How so? Consider these familiar scenarios:
Verifying Employment Eligibility. Union dues are the mother's milk of organized labor. If workers cannot be hired or remain employed because they lack authorization to work in the United States, the union becomes less well nourished. In industries with historically high concentrations of unauthorized workers (say, manufacturing, hospitality, food service, construction, and janitorial services, among others), loss of dues payments from prospective members never hired, or current members terminated, for lack of work permission may force the union beyond suffering mere malnutrition to facing a life-threatening malady.
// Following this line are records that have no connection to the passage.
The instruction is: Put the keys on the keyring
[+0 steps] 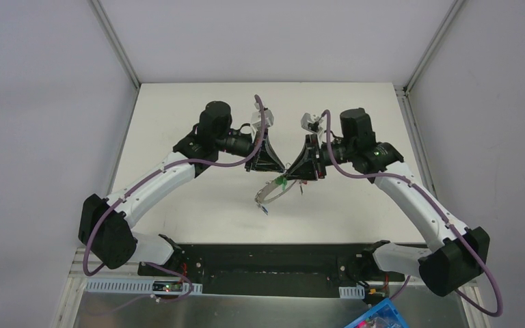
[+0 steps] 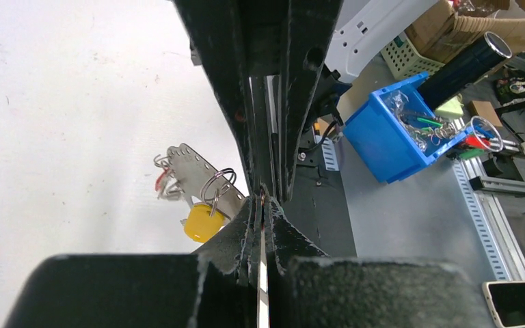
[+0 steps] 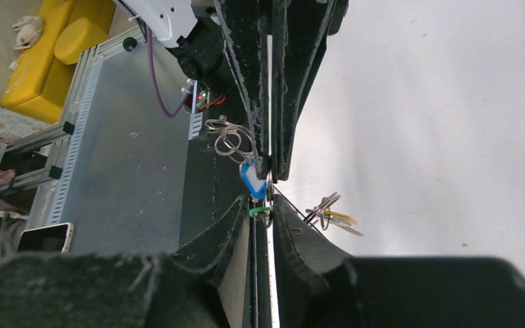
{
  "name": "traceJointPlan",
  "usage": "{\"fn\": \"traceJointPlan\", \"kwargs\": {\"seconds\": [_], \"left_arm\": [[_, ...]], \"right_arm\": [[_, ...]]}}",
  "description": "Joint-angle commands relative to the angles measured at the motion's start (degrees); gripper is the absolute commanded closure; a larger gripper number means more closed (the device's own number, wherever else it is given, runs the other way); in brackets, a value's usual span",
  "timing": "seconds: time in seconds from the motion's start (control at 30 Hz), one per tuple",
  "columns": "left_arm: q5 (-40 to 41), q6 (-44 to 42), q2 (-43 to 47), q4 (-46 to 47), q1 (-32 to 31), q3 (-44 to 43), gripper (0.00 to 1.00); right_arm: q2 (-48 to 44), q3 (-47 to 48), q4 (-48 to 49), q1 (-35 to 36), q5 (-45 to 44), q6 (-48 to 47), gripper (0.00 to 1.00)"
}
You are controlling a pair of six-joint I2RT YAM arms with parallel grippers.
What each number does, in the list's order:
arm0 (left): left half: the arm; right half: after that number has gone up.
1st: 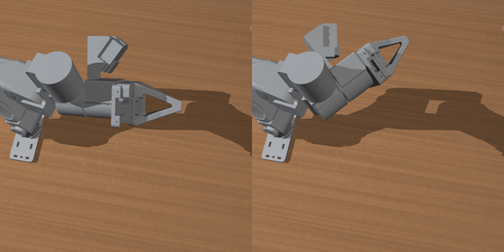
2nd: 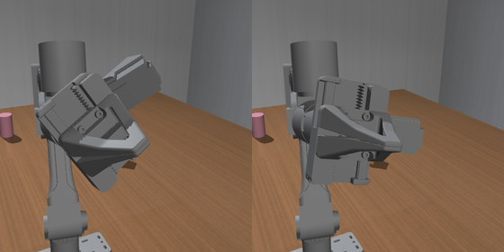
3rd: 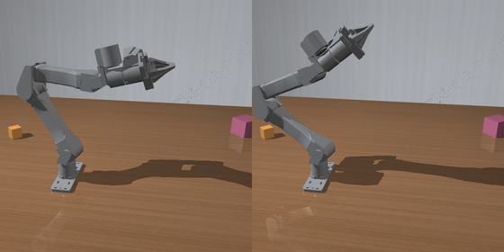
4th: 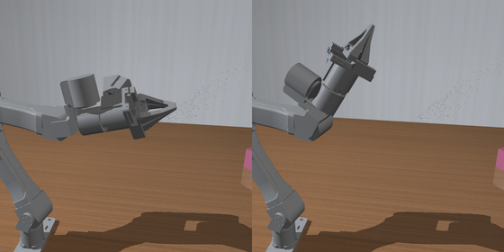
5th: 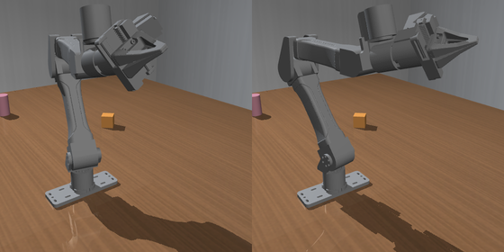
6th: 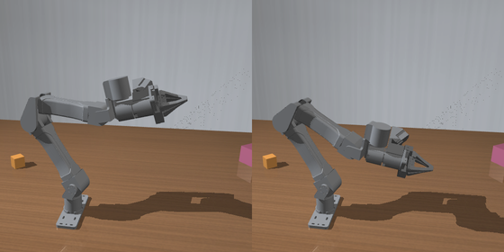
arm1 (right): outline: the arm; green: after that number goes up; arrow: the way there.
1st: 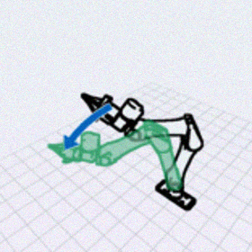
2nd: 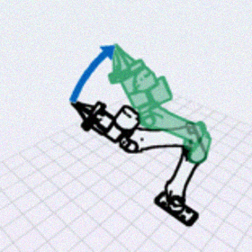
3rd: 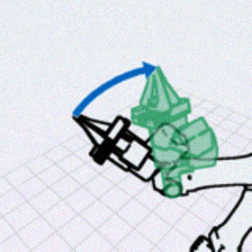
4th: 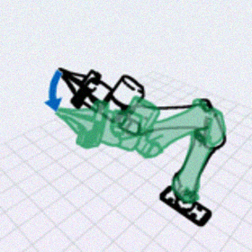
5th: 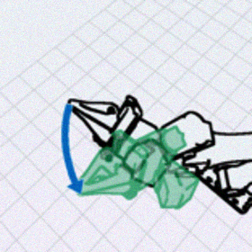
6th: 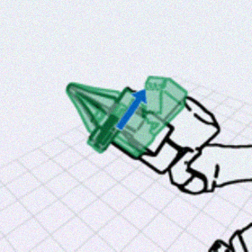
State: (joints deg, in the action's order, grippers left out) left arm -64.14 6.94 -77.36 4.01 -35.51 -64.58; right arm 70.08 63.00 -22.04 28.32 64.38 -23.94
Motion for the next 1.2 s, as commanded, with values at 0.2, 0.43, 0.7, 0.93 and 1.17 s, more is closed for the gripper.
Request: {"fn": "traceJointPlan", "kwargs": {"seconds": [0.2, 0.43, 0.7, 0.93, 1.17], "left_arm": [[-1.38, 9.11, 2.0, 13.37, 0.61, 2.18, 1.0], [-0.76, 11.29, 1.57, 15.88, 0.79, 2.47, 1.0], [-0.55, 13.31, 1.46, 18.22, 1.14, 2.65, 1.0], [-0.61, 14.07, 1.56, 19.29, 1.48, 3.0, 1.0], [-0.81, 13.59, 1.67, 19.09, 1.49, 3.47, 1.0]], "right_arm": [[-3.27, 0.93, 4.18, -1.51, 0.96, 1.7, 0.79], [-3.03, -0.22, 5.51, -1.58, 1.26, 2.34, 0.81], [-3.09, -1.48, 5.66, -1.59, 0.45, 2.13, 0.8], [-3.64, -0.85, 4.39, -1.69, 0.0, 1.36, 0.74], [-3.64, 1.69, 3.42, -1.95, -0.33, 1.27, 0.73]]}}
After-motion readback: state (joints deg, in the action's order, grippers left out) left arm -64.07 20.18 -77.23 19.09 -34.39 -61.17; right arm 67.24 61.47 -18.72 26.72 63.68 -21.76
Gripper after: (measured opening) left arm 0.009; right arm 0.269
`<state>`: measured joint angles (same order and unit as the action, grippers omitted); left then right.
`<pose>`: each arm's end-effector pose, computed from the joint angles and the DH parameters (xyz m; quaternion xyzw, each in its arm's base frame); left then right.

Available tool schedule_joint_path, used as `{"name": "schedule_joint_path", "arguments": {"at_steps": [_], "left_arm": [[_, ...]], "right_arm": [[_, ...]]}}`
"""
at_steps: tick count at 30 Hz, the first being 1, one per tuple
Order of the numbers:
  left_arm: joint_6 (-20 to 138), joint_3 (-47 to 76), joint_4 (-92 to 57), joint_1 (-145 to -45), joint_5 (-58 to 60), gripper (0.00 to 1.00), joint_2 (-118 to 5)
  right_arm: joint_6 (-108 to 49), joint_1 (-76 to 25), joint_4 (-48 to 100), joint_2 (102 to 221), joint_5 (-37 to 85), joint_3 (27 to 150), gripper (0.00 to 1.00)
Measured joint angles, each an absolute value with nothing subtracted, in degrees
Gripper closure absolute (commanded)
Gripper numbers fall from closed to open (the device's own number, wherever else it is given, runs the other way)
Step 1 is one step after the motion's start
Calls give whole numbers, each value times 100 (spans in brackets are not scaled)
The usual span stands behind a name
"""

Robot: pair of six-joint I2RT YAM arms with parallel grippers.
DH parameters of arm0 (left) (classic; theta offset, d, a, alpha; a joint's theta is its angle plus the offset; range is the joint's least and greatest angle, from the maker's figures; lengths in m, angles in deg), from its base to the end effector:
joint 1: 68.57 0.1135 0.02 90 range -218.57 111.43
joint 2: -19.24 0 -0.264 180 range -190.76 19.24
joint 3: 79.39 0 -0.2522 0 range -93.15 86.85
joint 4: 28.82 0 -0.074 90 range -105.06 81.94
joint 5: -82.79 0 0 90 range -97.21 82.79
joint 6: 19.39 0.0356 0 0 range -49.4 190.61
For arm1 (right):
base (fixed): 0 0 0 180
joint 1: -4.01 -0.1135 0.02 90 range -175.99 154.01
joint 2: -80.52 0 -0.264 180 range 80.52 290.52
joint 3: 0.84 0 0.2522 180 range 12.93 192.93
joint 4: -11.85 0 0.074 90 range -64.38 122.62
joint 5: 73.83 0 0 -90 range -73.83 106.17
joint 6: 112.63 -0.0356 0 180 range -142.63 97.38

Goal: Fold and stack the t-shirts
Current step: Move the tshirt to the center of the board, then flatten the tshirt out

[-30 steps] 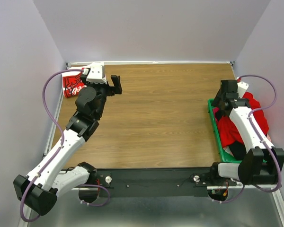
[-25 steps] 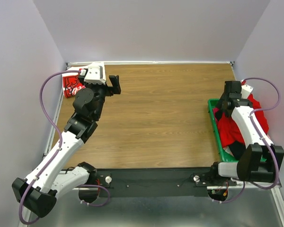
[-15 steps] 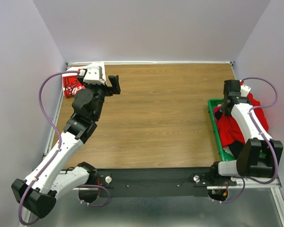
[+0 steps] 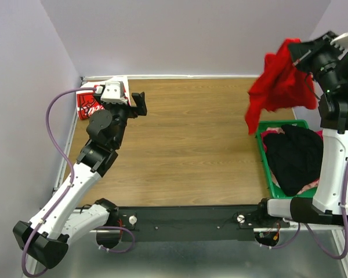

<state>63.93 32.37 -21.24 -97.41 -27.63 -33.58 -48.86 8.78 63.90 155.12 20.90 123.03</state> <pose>0.1899 -0.0904 0.4055 -0.0068 0.6603 -0.1154 0.7420 0.2233 -0.0157 0.5538 0.1659 0.7047 0.1577 0.6715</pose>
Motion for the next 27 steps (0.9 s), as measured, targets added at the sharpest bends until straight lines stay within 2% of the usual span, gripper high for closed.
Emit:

The federal government, however, has no statutory power to discourage unions from enrolling unauthorized workers as members. Its power rests with the Immigration Reform and Control Act which requires or allows various methods to determine employment eligibility and imposes burdens on employers to maintain proper records (the Form I-9 and, in some cases, digital records of immigration compliance contained in the E-Verify database) and refrain from (knowingly) hiring the undocumented.
Not surprisingly, federally induced immigration skirmishes between labor and management often ensue. Employers opt for strict compliance with the laws punishing unauthorized employment while unions urge on management only investigations that probe ever so lightly into questions of the union members' identity and work eligibility. Either way, the immigration triangulation strategy is a winner for the bureaucrats. Probe too deeply and the employer faces charges of immigration-related employment discrimination from the Justice Department's Office of Special Counsel for Unfair Immigration-Related Employment Practices or from state regulators and private litigants under laws such as those just passed in California.
Contracting with Vendors. In 21st Century America, technological innovation and globalization have transformed the way goods are produced and services provided -- a "duh!" statement of the highest order. Increasingly, American businesses are opting to "rent" rather than "buy" human capital; they prefer engaging third-party providers than hiring workers directly. This is not necessarily job-shopping or staff augmentation writ large. Rather, American corporate customers are finding it best to focus on their core competencies and to acquire sophisticated services from consultants, vendors and service providers which would otherwise be too costly or off-mission to develop internally.
Here too, the federal government has no statutory power under current immigration laws to regulate relations between private parties, in this case, between customers and vendors who legally contract for needed services. Yet, immigration triangulation is the stratagem of bureaucratic choice. The Labor Department insists that a contractor using employees in "H-1B"" status (the visa category for workers in specialty occupations) to fulfill its contractual obligations to its customers must post paper notices or publish electronic notices on the customers' premises or its intranet, and in some cases, must interrogate the customer about its layoff practices and plans under the "secondary non-displacement" obligation. If the customer refuses to allow such intrusions, the government -- if it has its way -- would force the services vendor to breach its contract by pulling its H-1B employees from the customer's job site. Similarly, U.S. Citizenship and Immigration Services (a component of the Homeland Security Department), relying on dubious legal authority (one of many infamous "Newfeld Memorandums") often refuses to approve H-1B visa petitions submitted by law-abiding contractors unless their customers disclose confidential and proprietary information about the terms of the contract for services.
Demonstrating visa eligibility. A new form of triangulating behavior has recently surfaced among U.S. consular officers. This ploy involves a disinclination to consider evidence of work-visa eligibility unless it comes directly and solely from the applicant's mouth during a consular interview. While perhaps plausible at first blush, the new policy disregards the fact that certain "corporate facts" (e.g., strategic plans, proprietary information, financial conditions, contracts with third parties, etc.) are simply outside the ken of the visa applicant. Until recently, however, consular officers routinely reviewed written submissions from petitioning employers seeking work visas for its foreign employees. Indeed, the State Department has long recognized the inability of a visa applicant to know and relay all of the corporate facts, and thus urged consular officers to make inquiry of the employer, as shown in this 1994 cable:
[C]onsular officers should note that in many cases involving third party contractors, the visa applicant may not be fully aware of the arrangements made by his/her employer. And the contracting company. Therefore, when questions arise as to the exact nature of such arrangements, consular officers should make it a point to confer with the employer or of allowing the alien to bring the matter to the attention of the employer before making a finding of fact.